* [Prompt]: Your response should consist of one number, the count of lines below that contain "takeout".

* [Source material]:

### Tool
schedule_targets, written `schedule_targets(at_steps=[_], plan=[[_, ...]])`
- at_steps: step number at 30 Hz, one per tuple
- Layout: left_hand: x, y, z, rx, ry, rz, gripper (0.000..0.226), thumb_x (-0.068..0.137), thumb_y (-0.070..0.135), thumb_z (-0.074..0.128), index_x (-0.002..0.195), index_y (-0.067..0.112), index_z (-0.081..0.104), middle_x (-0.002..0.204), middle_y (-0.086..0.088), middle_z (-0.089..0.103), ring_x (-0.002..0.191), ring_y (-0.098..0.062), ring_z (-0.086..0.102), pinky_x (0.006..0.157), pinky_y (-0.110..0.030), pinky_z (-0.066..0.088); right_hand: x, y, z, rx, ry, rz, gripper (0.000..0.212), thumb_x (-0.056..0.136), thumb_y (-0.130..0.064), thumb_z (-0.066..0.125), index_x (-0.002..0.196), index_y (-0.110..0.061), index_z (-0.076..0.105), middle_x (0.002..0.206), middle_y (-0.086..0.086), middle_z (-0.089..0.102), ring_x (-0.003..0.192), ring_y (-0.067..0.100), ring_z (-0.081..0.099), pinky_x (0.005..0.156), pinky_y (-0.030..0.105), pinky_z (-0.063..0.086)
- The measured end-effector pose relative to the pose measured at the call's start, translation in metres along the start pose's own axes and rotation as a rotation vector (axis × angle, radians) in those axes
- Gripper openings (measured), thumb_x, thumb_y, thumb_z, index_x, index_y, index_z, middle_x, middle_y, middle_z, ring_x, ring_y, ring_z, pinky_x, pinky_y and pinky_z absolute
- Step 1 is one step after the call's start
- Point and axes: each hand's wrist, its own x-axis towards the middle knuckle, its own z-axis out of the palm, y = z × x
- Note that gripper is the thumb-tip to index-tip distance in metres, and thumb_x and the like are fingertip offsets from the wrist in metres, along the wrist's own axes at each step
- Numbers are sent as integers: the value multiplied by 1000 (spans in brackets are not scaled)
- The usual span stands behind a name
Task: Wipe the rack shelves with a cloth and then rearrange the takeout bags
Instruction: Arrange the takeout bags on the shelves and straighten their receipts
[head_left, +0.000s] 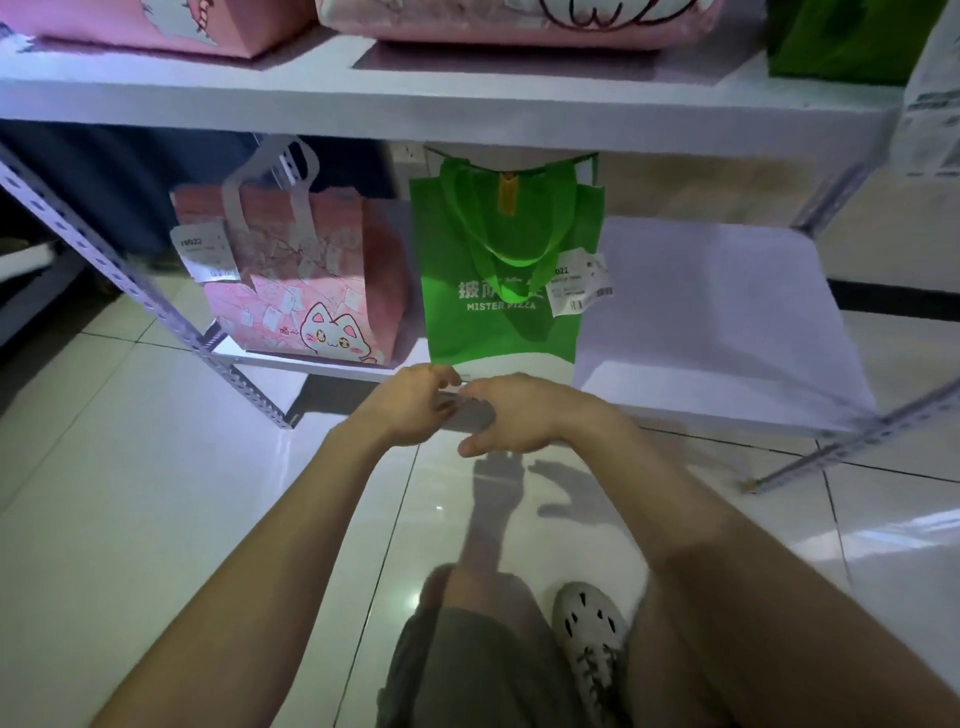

* [Written reply]: 2